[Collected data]
[Start of Attachment]

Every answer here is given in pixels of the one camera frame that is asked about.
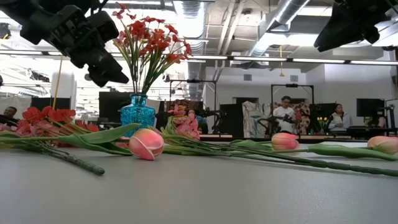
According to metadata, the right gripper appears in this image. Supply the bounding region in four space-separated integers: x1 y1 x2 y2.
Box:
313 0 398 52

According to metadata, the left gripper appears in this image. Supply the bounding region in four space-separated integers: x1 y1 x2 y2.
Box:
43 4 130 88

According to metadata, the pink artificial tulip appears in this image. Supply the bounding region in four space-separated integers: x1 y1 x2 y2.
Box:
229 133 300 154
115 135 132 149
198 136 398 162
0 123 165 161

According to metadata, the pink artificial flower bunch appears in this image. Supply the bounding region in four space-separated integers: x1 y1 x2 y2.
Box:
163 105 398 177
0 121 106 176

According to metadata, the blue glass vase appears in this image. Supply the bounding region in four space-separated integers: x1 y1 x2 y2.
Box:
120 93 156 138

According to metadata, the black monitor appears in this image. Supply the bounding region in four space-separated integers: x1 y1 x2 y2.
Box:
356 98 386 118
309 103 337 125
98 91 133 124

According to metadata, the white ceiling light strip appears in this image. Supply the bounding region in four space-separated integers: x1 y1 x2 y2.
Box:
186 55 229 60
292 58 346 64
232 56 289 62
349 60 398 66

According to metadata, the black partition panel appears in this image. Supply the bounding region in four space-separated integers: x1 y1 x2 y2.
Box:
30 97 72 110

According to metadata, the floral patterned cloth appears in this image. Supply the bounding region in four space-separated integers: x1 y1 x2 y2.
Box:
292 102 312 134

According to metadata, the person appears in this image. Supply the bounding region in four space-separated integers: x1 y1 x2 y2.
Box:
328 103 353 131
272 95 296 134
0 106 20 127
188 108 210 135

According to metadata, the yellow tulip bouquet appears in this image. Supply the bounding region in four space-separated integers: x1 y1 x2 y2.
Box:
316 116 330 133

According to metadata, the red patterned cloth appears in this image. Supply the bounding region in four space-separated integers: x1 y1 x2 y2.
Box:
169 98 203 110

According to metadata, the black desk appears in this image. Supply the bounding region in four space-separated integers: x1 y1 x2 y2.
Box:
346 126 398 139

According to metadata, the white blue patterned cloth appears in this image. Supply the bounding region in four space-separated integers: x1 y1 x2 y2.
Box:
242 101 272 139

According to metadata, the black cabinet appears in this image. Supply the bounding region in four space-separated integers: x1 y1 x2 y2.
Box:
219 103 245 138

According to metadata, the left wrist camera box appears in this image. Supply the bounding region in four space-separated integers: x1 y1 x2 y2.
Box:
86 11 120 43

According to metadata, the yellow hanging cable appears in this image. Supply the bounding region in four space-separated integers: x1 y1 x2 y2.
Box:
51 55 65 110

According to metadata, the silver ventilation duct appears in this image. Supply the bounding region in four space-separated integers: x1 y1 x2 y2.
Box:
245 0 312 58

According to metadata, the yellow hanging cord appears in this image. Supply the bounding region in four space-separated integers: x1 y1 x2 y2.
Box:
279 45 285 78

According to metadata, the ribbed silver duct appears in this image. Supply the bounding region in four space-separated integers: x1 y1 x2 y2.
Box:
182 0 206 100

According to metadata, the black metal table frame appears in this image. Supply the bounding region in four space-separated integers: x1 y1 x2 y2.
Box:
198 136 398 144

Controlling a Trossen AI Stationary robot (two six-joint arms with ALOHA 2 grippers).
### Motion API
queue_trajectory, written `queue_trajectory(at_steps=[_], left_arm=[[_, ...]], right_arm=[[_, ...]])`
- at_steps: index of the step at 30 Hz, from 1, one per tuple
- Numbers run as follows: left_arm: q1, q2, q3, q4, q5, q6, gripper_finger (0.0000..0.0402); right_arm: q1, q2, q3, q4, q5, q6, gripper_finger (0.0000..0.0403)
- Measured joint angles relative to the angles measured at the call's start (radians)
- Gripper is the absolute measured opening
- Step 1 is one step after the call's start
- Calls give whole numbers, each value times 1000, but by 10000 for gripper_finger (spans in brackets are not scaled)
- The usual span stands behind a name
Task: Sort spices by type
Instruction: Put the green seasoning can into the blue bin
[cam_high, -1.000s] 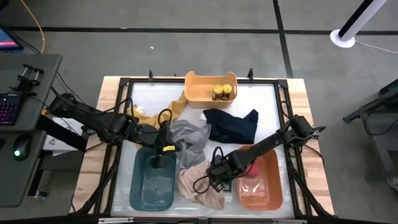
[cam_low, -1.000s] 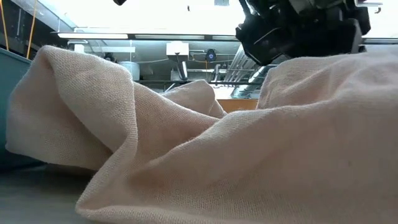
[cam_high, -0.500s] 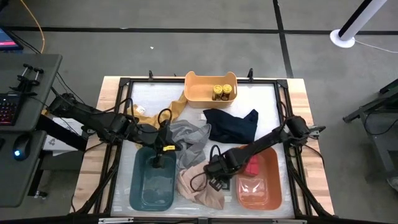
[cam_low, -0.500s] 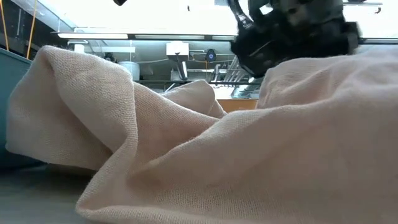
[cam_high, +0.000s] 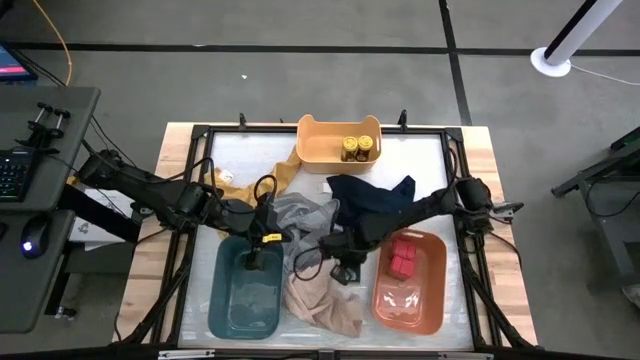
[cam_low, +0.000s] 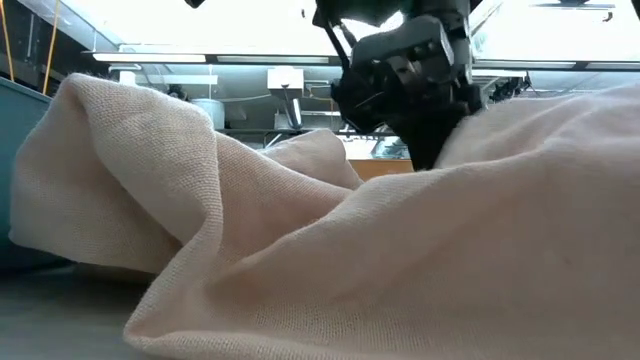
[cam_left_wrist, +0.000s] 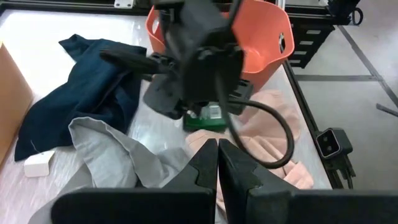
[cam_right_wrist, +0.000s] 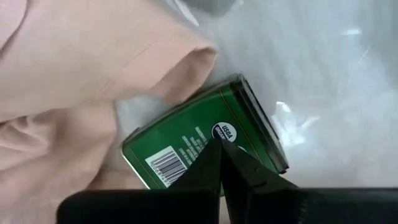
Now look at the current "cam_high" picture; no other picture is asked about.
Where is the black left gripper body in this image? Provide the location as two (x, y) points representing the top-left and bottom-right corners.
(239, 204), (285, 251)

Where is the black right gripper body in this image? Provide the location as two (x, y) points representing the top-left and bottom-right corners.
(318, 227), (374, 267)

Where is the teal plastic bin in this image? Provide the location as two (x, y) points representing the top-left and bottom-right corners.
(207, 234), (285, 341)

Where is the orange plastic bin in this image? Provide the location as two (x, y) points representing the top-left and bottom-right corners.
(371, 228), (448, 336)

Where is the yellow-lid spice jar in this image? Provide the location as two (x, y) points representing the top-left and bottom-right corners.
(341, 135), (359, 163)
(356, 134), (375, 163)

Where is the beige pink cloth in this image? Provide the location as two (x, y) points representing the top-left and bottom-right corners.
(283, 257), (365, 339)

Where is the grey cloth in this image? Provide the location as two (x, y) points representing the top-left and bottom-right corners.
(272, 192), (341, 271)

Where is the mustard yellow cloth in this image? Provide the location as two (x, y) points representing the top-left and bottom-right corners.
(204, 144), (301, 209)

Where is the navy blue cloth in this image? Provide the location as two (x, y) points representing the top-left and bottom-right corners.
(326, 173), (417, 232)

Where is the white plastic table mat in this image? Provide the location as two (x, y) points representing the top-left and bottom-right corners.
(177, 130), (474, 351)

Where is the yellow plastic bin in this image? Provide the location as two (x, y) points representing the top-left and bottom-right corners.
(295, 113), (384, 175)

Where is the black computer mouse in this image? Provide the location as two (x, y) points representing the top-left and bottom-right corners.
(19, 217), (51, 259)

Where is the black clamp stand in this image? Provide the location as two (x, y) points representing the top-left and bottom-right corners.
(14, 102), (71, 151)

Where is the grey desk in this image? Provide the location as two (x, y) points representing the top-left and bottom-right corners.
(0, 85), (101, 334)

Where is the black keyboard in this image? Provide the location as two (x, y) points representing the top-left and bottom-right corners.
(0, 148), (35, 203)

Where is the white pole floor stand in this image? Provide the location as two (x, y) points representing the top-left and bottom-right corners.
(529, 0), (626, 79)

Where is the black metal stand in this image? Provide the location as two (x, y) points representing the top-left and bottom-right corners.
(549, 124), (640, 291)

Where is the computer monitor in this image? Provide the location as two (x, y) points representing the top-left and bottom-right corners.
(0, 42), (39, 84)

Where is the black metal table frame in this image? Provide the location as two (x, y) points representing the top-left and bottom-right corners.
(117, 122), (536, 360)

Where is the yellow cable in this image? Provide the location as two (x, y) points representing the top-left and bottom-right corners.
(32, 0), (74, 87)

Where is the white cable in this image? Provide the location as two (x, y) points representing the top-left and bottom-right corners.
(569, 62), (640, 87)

[End of Attachment]

Work required: Nothing but a number should be given: the number of lines in the records that contain the word "joint".

Answer to the problem: 2